A vulnerability scanner can automatically detect vulnerabilities within a system and three articles in this literature review used them as an information source [2, 17, 35]. In all of these papers, the vulnerability scanner was used in combination with another information source. A scanner may require time to set up, but it provides a lot of information that can often already be analyzed by the tool itself. Similar to the information source of previous research, it is not always clear to what extent the vulnerability scanning has been used. Sometimes the articles will give examples of vulnerability scanning tools that may be used, and in this can the assumption is that those tools have actually been used.

6 Discussion

Similar to any systematic literature review work, there is the possibility of changing the database, keywords and inclusion criteria that is used. For example, Google Scholar and arXiv could have been searched as well. The downside of using a database, such as Google Scholar, is that it includes other work such as e.g. student thesis reports in addition to peer-reviewed research papers. If we would search the full text of articles and not only the title, abstract and keywords then the result does not only show many more articles, but these articles may not be relevant for the research question.

Another limitation of this work that exists because of the nature of a systematic literature review is that some articles will not be included in the results. For instance, the terms “risk assessment” [33], “SCADA” [3] may be used instead of the search terms in this systematic literature review. However, if those search terms were included the review would result in many irrelevant articles. There may also be other information sources being used other than those included in published research. These might be information sources used by threat models created in the industry.

Possible future work includes looking into the relations between the different information sources and how some of them may overlap or complement each other. It could also be to look into information sources that exist in other domains and use these in the power systems domain. Future work could also be to automatically keep this list of information sources up to date by utilizing the databases’ API and some form of natural language processing solution. Planned future work is to use some of the found information sources to develop threat models for power systems.

7 Conclusion

In this article a systematic literature review was used as a method to find the different information sources that have previously been used in research when creating threat models in the power systems domain. Answering the research question, this systematic literature review found six different information sources. These are expert knowledge, logs & alerts, previous research, system’s state, vulnerability scoring & databases and vulnerability scanners.
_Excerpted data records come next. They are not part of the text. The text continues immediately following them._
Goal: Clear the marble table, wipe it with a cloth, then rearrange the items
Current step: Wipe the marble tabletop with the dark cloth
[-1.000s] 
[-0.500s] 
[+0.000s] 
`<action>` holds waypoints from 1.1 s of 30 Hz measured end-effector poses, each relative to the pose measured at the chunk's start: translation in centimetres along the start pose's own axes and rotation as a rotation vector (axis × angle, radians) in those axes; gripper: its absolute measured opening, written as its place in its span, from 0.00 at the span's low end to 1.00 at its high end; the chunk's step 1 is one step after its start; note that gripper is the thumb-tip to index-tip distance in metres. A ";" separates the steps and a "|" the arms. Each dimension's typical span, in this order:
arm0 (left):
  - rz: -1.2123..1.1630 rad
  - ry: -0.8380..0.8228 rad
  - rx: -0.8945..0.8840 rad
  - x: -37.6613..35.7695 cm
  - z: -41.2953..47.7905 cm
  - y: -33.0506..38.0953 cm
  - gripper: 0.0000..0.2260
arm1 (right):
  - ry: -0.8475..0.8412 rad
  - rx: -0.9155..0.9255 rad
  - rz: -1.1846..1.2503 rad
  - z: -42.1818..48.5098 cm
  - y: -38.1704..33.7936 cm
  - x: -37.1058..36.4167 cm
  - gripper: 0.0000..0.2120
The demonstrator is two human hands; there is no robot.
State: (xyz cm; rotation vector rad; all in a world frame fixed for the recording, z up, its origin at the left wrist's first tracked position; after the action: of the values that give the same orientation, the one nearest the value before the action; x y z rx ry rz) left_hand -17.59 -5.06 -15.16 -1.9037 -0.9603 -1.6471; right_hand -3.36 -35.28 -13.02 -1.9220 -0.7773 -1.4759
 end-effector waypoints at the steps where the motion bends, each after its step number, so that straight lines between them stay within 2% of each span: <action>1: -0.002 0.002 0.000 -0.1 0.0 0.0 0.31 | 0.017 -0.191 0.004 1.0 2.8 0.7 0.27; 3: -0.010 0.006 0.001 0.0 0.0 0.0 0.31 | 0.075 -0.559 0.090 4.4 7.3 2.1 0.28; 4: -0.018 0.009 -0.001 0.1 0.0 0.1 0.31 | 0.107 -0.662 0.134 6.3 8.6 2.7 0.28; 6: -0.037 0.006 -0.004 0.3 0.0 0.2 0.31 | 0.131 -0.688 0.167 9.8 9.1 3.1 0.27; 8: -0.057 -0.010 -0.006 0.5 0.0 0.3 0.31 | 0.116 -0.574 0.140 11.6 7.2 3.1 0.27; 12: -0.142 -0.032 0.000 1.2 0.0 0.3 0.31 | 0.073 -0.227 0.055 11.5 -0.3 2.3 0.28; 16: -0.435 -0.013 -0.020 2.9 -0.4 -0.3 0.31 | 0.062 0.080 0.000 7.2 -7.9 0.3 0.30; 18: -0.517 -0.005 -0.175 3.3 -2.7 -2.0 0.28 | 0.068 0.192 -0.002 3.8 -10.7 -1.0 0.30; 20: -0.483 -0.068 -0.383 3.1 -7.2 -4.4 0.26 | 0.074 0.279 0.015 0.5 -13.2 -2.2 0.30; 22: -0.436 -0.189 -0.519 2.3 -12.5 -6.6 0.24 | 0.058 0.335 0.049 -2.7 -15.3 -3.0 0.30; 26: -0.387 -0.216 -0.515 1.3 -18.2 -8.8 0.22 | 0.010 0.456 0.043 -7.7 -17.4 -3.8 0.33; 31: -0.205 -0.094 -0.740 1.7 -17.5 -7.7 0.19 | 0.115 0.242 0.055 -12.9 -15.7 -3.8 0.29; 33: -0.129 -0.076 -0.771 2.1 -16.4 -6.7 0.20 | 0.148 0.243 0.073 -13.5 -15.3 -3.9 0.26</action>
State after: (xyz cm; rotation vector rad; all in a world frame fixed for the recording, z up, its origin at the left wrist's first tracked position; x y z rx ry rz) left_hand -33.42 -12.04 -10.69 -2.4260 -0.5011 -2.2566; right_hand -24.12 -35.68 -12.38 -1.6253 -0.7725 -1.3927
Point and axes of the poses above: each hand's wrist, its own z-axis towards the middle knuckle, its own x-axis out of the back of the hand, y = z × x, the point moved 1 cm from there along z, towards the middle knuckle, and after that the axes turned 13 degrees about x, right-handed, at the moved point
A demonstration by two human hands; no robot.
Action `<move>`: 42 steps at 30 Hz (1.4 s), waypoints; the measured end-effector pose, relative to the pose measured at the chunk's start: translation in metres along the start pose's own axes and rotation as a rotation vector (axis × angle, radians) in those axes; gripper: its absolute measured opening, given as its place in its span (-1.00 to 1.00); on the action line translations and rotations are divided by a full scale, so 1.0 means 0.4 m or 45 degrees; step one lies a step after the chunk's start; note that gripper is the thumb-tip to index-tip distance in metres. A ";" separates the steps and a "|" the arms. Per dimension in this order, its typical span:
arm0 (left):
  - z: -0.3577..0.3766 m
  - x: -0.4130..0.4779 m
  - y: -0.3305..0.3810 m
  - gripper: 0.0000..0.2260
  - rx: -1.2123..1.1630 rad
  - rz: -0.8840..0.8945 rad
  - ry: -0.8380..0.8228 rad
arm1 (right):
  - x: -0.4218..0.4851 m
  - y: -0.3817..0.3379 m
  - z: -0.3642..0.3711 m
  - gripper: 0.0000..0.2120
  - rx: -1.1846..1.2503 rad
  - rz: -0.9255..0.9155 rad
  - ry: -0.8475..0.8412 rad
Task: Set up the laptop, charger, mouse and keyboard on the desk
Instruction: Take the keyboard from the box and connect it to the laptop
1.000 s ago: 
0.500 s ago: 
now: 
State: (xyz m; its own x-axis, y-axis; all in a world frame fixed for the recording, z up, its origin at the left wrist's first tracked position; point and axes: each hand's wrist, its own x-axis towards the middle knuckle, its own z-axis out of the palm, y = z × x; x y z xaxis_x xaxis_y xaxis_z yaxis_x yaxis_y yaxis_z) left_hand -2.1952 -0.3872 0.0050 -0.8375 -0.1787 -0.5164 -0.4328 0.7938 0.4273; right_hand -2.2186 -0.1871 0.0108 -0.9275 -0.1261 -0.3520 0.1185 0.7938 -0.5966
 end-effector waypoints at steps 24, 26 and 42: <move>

The many different information sources that have been used indicate that there is no standard method that is usually followed. The most common information sources that are used are expert knowledge, previous research, and vulnerability scoring & databases. As discussed in this paper there are many positive and negative aspects with all of the information sources. Because of the availability of information for these sources it might be beneficial to combine all three when creating a threat model in the power systems domain.